Questa evoluzione dagli scantinati alle boutique dei dati non significa che i problemi siano scomparsi: nel corso del 2019, vari influencer Lgbt hanno fatto causa a YouTube per aver rimosso o penalizzato i loro contenuti, nonostante fossero perfettamente conformi al regolamento della piattaforma di streaming. Come mai allora l’algoritmo li aveva danneggiati? «Scavando sotto la superficie, abbiamo capito che non era l’algoritmo ad avere pregiudizi, ma i lavoratori dietro le quinte, che operano in paesi dove i contenuti Lgbt sono illegali», ha spiegato alla Bbc la direttrice dello Human-Computer Interaction Lab dell’Università della West Virginia. «Le decisioni prese dagli addetti alla categorizzazione dei dati in Africa e altrove, che sono responsabili del data labeling di piattaforme globali, dà forma agli algoritmi con cui gli utenti di internet di tutto il mondo interagiscono ogni giorno».

Aspetti etici

In poche parole, gli addetti alla categorizzazione dei dati usati per addestrare l’algoritmo di YouTube avevano etichettato come “da vietare” dei contenuti che forse avrebbero infranto le norme del loro paese, ma non quelle della piattaforma di streaming. Erano insomma stati vittima dei pregiudizi e delle leggi delle loro nazioni, trasmettendoli all’algoritmo. In prospettiva, si tratta di uno degli ostacoli principali al corretto addestramento di intelligenze artificiali il cui successo dipende interamente dalla bontà dei dati impiegati. Più delicati e di responsabilità diventano i compiti affidati alle intelligenze artificiali – quale candidato assumere, a chi elargire un mutuo o davanti a quali ostacoli un’auto deve frenare o meno – più si fa complesso il lavoro di data labeling.

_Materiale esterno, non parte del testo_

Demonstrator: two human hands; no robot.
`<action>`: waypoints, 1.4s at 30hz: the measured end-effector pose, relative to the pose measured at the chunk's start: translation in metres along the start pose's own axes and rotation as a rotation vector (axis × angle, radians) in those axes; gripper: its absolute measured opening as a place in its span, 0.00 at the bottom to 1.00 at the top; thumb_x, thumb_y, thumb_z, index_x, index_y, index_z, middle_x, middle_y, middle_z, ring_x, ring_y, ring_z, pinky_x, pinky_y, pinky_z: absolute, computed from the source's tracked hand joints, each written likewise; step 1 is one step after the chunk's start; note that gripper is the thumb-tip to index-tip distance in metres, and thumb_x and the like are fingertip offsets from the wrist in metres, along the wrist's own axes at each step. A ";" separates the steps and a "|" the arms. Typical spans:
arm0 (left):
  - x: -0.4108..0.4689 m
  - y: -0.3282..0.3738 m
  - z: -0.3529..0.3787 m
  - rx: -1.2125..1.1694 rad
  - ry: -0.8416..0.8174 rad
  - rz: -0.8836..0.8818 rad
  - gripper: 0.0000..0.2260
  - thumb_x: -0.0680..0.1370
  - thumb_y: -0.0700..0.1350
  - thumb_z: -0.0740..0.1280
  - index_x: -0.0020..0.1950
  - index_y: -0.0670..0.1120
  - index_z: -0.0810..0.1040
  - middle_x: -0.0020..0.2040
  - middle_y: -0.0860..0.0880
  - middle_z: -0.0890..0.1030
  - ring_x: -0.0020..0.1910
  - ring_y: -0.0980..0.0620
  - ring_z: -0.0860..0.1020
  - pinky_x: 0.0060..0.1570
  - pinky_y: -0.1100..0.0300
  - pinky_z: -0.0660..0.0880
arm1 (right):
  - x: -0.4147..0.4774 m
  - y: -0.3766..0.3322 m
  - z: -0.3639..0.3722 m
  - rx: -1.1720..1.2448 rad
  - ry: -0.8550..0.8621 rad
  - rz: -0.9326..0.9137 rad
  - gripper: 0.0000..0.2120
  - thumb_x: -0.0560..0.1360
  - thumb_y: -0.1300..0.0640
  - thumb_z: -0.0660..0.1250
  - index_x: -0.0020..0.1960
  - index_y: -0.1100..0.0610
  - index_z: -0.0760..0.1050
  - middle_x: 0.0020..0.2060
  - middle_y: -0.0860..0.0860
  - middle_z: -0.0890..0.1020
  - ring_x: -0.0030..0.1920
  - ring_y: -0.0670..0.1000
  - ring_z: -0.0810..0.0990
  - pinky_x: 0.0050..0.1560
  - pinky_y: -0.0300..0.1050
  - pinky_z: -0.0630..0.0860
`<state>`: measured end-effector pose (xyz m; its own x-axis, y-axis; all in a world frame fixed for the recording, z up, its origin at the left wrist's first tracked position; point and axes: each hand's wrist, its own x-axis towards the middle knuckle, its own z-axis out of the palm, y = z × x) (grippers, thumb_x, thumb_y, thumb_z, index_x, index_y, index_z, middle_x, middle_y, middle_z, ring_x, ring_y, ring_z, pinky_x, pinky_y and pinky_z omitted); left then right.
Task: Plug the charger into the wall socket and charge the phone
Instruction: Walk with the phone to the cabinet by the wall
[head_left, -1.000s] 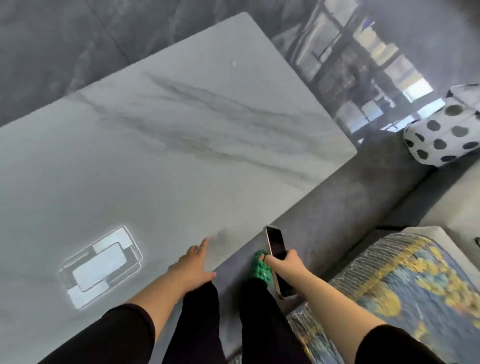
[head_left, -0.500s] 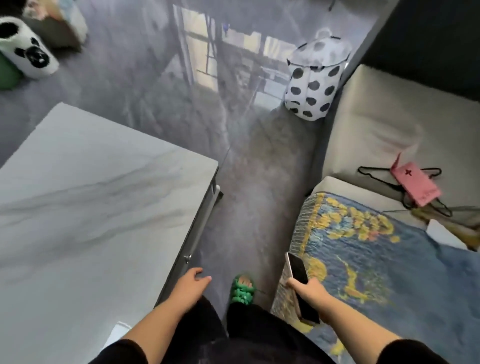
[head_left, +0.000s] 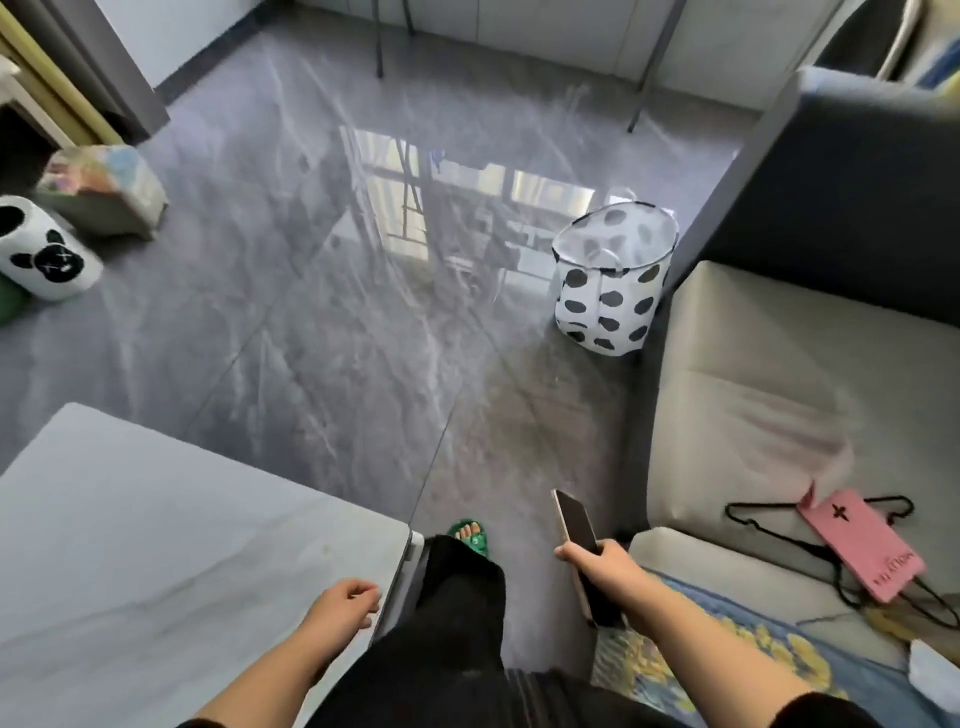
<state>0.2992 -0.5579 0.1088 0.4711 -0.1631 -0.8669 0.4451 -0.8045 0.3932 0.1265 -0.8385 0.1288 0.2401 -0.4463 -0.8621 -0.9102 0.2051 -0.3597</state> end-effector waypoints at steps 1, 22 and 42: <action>0.009 0.018 -0.006 -0.013 -0.002 -0.013 0.10 0.78 0.44 0.62 0.56 0.41 0.77 0.46 0.46 0.80 0.39 0.52 0.77 0.31 0.64 0.67 | 0.009 -0.020 -0.008 -0.017 0.001 0.006 0.26 0.64 0.39 0.71 0.51 0.58 0.74 0.40 0.52 0.78 0.37 0.51 0.78 0.32 0.43 0.70; 0.165 0.341 -0.078 -0.718 0.272 -0.137 0.08 0.78 0.41 0.63 0.56 0.42 0.77 0.45 0.46 0.80 0.39 0.53 0.76 0.35 0.62 0.69 | 0.256 -0.444 -0.096 -0.682 -0.133 -0.141 0.35 0.60 0.41 0.74 0.56 0.65 0.74 0.46 0.56 0.81 0.44 0.56 0.80 0.41 0.44 0.75; 0.220 0.230 -0.345 -1.166 0.491 -0.397 0.12 0.77 0.38 0.64 0.34 0.45 0.75 0.33 0.45 0.77 0.30 0.52 0.73 0.27 0.64 0.67 | 0.199 -0.772 0.309 -1.098 -0.434 -0.437 0.18 0.68 0.45 0.73 0.39 0.58 0.72 0.24 0.49 0.73 0.24 0.48 0.73 0.23 0.36 0.65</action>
<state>0.7681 -0.5813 0.1144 0.2729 0.3886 -0.8801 0.8882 0.2498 0.3857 0.9813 -0.8170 0.1246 0.4928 0.0717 -0.8672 -0.4767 -0.8115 -0.3379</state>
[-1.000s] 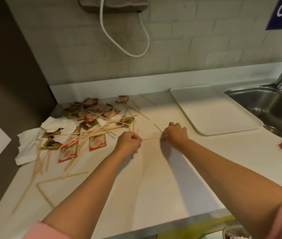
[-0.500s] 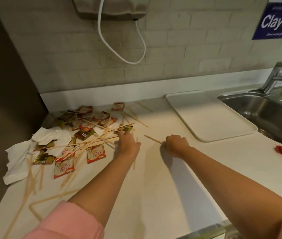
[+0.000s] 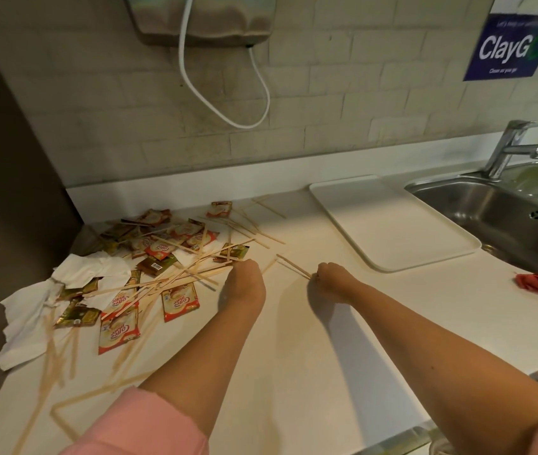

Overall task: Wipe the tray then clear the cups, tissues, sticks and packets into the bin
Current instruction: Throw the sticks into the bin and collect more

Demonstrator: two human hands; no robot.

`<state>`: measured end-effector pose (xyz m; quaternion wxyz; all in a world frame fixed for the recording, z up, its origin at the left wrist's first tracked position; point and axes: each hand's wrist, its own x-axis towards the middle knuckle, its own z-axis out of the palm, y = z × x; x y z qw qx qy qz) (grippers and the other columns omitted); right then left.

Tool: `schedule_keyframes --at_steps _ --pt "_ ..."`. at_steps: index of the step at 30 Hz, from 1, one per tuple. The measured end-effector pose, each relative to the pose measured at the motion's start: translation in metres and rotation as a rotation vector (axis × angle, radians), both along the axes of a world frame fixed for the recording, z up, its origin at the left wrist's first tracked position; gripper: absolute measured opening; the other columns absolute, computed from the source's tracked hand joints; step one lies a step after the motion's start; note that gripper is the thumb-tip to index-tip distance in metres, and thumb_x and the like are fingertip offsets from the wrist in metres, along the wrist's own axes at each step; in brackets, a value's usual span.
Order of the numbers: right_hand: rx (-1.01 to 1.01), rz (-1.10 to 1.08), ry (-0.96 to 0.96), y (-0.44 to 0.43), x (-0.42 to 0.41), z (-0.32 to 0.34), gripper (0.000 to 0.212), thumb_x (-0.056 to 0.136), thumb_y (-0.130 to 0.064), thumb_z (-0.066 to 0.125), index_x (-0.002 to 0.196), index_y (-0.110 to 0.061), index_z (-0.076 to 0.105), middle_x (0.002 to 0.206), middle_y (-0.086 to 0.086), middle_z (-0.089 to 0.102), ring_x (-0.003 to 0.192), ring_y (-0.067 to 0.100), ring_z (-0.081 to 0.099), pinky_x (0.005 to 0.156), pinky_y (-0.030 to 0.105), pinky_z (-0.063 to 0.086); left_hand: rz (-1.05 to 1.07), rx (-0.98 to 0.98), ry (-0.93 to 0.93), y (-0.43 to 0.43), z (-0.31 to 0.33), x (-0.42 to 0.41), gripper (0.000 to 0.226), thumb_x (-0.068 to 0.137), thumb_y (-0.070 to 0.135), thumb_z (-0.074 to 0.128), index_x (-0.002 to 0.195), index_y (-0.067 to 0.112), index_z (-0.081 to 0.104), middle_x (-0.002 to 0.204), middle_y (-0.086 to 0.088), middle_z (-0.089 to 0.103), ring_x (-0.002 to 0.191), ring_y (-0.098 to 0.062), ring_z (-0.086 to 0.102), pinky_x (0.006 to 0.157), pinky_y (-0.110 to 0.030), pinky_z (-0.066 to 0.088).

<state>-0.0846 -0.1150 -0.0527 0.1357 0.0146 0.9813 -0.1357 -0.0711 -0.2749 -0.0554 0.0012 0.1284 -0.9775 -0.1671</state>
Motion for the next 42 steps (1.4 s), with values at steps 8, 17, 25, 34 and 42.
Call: schedule_keyframes --at_steps 8,17,25,34,42 --pt "-0.05 0.056 -0.065 0.004 -0.005 0.012 0.024 0.097 -0.008 0.032 0.109 -0.002 0.051 0.093 0.009 0.053 0.076 0.019 0.046 0.056 0.02 0.035 -0.044 -0.055 -0.073 -0.001 -0.006 -0.011 0.033 0.094 0.012 0.044 0.123 -0.001 0.052 0.125 -0.015 0.047 0.111 -0.026 0.052 0.088 -0.032 0.047" --pt "-0.358 0.076 -0.094 0.0 -0.028 0.024 0.021 0.095 -0.006 0.033 0.098 -0.002 0.053 0.094 0.011 0.053 0.08 0.021 0.045 0.064 0.026 0.037 0.182 0.302 -0.052 0.003 -0.005 -0.031 0.03 0.092 0.008 0.046 0.121 0.0 0.047 0.12 -0.018 0.054 0.11 -0.033 0.055 0.091 -0.038 0.048" --pt "-0.854 0.097 -0.106 -0.032 -0.059 0.042 0.026 0.096 -0.001 0.038 0.073 -0.01 0.047 0.072 0.008 0.051 0.06 0.016 0.045 0.052 0.025 0.039 0.297 0.762 0.155 -0.009 0.0 -0.055 0.033 0.092 0.012 0.037 0.124 0.014 0.04 0.107 -0.016 0.06 0.096 -0.039 0.06 0.08 -0.049 0.052" --pt "-0.91 0.236 -0.112 -0.08 -0.081 0.045 0.026 0.095 -0.003 0.047 0.071 -0.012 0.051 0.063 0.005 0.052 0.053 0.014 0.046 0.049 0.022 0.041 0.575 1.446 0.295 -0.02 0.029 -0.074 0.028 0.099 0.009 0.031 0.074 0.012 0.044 0.056 -0.001 0.033 0.045 -0.012 0.025 0.04 -0.021 0.021" --pt "-0.786 0.383 -0.063 -0.104 -0.102 0.039 0.027 0.091 -0.004 0.049 0.07 -0.02 0.052 0.068 0.003 0.057 0.057 0.014 0.051 0.055 0.024 0.043 0.608 1.377 0.308 -0.036 0.025 -0.092 0.02 0.1 0.018 0.038 0.105 0.006 0.053 0.073 -0.009 0.051 0.057 -0.013 0.04 0.05 -0.027 0.03"
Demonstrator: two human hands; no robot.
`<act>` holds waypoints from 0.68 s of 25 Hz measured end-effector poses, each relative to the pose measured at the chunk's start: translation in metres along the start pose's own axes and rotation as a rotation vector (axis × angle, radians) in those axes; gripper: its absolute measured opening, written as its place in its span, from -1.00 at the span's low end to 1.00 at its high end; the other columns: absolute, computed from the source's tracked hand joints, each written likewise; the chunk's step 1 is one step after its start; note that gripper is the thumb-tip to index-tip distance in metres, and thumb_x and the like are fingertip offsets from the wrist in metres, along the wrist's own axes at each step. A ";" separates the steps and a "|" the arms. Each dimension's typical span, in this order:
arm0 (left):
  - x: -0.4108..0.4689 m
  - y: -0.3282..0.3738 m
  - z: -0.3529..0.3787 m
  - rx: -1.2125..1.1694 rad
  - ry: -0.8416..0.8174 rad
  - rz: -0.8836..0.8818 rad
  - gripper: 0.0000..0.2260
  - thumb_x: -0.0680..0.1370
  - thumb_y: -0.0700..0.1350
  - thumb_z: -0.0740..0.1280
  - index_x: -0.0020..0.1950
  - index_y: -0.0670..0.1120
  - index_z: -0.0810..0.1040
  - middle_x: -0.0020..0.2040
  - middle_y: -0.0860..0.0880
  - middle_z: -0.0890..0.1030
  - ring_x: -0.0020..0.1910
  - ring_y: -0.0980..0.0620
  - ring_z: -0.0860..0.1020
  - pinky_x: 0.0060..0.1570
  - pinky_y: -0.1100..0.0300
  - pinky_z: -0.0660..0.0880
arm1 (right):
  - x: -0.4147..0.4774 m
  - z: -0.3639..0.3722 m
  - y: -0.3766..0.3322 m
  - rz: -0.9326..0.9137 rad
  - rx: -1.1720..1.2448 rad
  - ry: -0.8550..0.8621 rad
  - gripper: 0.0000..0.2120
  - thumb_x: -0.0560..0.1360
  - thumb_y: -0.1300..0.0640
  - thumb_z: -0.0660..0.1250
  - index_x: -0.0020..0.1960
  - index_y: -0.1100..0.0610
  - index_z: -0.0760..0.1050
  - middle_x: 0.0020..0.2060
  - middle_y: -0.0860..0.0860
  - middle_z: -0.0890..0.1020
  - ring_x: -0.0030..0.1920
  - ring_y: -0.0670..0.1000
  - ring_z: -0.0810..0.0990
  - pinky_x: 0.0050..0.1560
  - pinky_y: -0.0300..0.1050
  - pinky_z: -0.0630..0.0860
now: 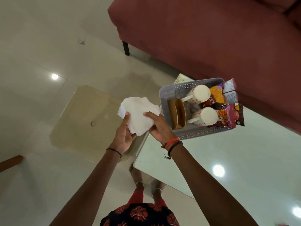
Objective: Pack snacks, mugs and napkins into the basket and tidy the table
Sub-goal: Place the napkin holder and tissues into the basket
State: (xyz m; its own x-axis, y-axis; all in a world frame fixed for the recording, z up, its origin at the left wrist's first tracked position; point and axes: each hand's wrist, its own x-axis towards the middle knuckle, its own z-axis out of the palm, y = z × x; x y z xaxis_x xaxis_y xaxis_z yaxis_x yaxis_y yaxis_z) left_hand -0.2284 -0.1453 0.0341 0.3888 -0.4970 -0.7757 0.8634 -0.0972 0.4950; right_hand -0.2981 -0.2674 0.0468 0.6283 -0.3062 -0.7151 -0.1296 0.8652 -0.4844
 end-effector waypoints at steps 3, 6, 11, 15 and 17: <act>-0.016 0.002 0.021 0.026 -0.044 0.093 -0.61 0.51 0.02 0.34 0.28 -0.10 0.48 0.17 -0.09 0.63 0.11 -0.06 0.62 -0.02 0.10 0.62 | -0.035 -0.017 -0.011 -0.070 -0.033 -0.082 -0.64 0.42 0.37 0.37 0.13 0.04 0.52 0.02 0.00 0.67 0.11 0.05 0.60 0.00 -0.01 0.63; -0.030 0.009 0.043 0.271 0.043 0.173 -0.48 0.41 -0.06 0.46 0.33 -0.07 0.40 0.19 -0.11 0.60 0.09 -0.07 0.62 -0.06 0.05 0.62 | -0.064 -0.046 -0.026 -0.098 0.011 -0.169 -0.54 0.41 0.32 0.41 0.23 -0.01 0.48 0.17 0.04 0.61 0.23 0.12 0.55 0.08 0.11 0.59; -0.048 0.018 0.073 0.687 0.062 0.378 -0.33 0.42 -0.10 0.46 0.42 0.04 0.19 0.22 -0.15 0.54 0.06 -0.05 0.60 -0.25 0.37 0.57 | -0.092 -0.081 -0.053 -0.202 -0.093 -0.171 -0.21 0.39 0.35 0.41 0.44 -0.19 0.21 0.39 -0.05 0.39 0.36 0.10 0.43 0.20 0.24 0.51; -0.062 0.017 0.094 0.917 -0.103 0.470 -0.46 0.40 -0.14 0.47 0.33 0.08 0.38 0.01 -0.06 0.56 -0.11 0.05 0.56 -0.23 0.36 0.53 | -0.111 -0.094 -0.072 -0.381 -0.711 0.021 -0.43 0.37 0.23 0.48 0.26 -0.20 0.43 0.18 -0.24 0.51 0.18 -0.12 0.51 0.00 -0.20 0.63; -0.065 0.012 0.100 1.060 -0.132 0.502 -0.48 0.38 -0.16 0.49 0.30 0.05 0.44 -0.05 -0.06 0.54 -0.15 -0.01 0.52 -0.13 0.22 0.53 | -0.117 -0.101 -0.077 -0.440 -0.902 0.112 -0.51 0.35 0.18 0.51 0.23 -0.09 0.50 0.17 -0.15 0.54 0.11 -0.14 0.48 0.06 -0.41 0.54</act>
State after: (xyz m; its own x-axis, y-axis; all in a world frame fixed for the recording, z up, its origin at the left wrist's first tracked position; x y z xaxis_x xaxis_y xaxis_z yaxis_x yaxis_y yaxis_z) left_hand -0.2754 -0.2006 0.1296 0.5185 -0.7630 -0.3860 -0.0987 -0.5018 0.8593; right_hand -0.4390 -0.3382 0.1173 0.6904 -0.6017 -0.4015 -0.4644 0.0568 -0.8838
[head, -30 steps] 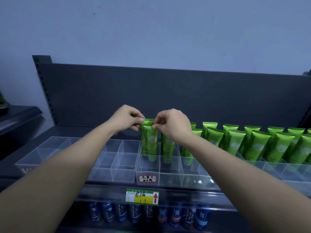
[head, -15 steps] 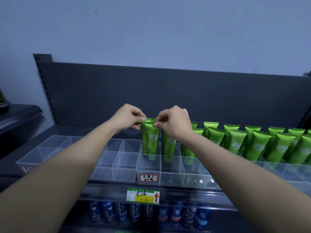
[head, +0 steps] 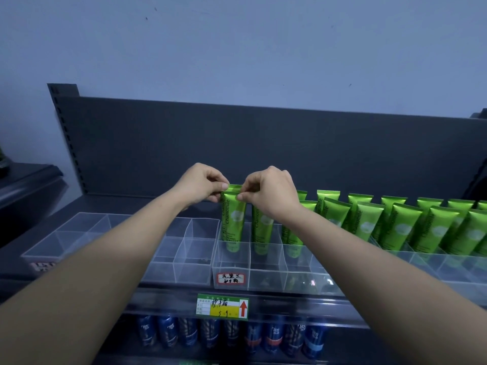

Al di là di questi cruciali aspetti etici, c’è un altro elemento da prendere in considerazione: a un certo punto, le intelligenze artificiali potrebbero non aver più bisogno di qualcuno che etichetti i dati per loro o potrebbero addirittura diventare in grado di farlo da sole. Il data labeling è una professione destinata ad auto-distruggersi? Un giorno, forse, le intelligenze artificiali diventeranno talmente brave da renderla obsoleta. Per il momento, però, l’unica certezza è che questo lavoro sta diventando sempre più diffuso, delicato e complesso.